Plasmarons 'give Graphene Unique Properties'
Particles found in graphene could hold the key to the material's development as a basis for next-generation photonics research.
An international team of researchers led by Aaron Bostwick and Eli Rotenberg of the Advanced Light Source (ALS) at the US Department of Energy's Lawrence Berkeley National Laboratory has unlocked some of the mysteries of the unique properties of graphene.
The team showed how plasmarons - a charge carrier coupled with a plasmon particle - could play an integral role in the development of super-fast computers using graphene for room-temperature applications in the future.
It revealed how the density of graphene's electrical charge carriers can be easily influenced, thereby making it relatively straightforward to tune the electronic properties of graphene nanostructures.
The team revealed how the material has no band-gap and this could be one of the unique selling points for its use in next-generation electronics.
"On the usual band-gap diagram of neutral graphene, the filled valence band and the empty conduction band are shown as two cones, which meet at their tips at a point called the Dirac crossing," Dr Bostwick commented.
As particles get close to the Dirac crossing they move as if they have no mass, travelling at a specific proportion of the speed of light.
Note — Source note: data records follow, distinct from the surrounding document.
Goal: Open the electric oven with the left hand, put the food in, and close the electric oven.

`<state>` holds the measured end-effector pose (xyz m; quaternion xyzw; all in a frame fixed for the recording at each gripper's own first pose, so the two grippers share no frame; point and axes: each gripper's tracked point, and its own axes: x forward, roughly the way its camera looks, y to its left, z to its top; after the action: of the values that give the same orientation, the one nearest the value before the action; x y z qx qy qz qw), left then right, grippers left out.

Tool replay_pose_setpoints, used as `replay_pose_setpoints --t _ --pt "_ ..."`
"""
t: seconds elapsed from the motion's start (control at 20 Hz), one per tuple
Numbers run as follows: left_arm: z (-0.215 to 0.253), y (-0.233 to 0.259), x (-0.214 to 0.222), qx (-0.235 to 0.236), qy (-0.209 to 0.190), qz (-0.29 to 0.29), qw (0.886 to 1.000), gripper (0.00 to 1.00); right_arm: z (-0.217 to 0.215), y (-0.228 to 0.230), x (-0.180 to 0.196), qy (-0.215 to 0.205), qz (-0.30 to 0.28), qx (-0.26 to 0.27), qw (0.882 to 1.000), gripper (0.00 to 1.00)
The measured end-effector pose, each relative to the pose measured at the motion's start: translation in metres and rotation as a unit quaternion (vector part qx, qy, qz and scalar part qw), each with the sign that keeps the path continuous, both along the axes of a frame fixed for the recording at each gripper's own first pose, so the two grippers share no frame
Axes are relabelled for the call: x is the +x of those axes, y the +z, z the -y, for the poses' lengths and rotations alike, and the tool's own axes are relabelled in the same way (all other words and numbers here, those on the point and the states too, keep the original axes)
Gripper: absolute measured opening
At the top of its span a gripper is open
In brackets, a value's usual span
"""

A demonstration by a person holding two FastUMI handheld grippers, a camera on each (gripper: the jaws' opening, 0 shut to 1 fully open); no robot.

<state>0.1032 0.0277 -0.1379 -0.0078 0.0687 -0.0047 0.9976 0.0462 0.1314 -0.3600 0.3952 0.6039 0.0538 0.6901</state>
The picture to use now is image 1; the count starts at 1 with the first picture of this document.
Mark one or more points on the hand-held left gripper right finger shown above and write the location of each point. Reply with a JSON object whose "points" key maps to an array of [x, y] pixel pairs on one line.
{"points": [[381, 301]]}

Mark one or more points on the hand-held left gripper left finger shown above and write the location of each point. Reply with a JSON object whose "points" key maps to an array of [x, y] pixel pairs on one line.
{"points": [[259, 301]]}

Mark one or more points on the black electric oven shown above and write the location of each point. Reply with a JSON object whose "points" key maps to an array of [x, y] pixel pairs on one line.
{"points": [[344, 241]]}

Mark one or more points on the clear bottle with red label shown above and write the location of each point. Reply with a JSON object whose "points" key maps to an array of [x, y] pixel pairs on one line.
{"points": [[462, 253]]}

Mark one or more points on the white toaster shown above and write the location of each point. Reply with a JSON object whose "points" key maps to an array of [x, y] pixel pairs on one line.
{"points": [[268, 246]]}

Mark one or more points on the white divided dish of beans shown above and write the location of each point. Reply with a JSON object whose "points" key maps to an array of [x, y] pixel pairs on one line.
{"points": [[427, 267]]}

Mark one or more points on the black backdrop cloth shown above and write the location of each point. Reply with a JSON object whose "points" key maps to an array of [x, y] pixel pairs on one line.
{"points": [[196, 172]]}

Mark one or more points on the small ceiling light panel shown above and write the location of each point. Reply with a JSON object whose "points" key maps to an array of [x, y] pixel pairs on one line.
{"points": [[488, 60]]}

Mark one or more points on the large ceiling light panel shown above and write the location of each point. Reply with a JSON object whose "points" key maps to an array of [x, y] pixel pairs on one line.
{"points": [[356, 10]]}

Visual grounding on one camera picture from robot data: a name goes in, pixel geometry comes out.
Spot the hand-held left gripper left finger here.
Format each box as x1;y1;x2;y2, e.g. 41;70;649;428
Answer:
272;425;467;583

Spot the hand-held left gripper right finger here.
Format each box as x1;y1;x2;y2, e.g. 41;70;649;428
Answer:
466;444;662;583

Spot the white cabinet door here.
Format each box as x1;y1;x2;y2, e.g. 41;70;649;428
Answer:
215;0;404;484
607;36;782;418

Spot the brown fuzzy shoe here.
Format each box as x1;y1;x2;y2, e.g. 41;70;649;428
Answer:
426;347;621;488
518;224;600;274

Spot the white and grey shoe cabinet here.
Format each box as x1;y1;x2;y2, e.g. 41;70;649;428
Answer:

As a result, the introduction of photons could excite plasmon particles using external sources, thereby channelling the particles into specific conical bands - making the material easily manageable to meet the needs of computer development.
Dr Rotenberg added that "one of the best ways to grow a flat sheet of graphene is by heating a crystal of silicon carbide (SiC) ... As the silicon recedes from the surface it leaves a single carbon layer".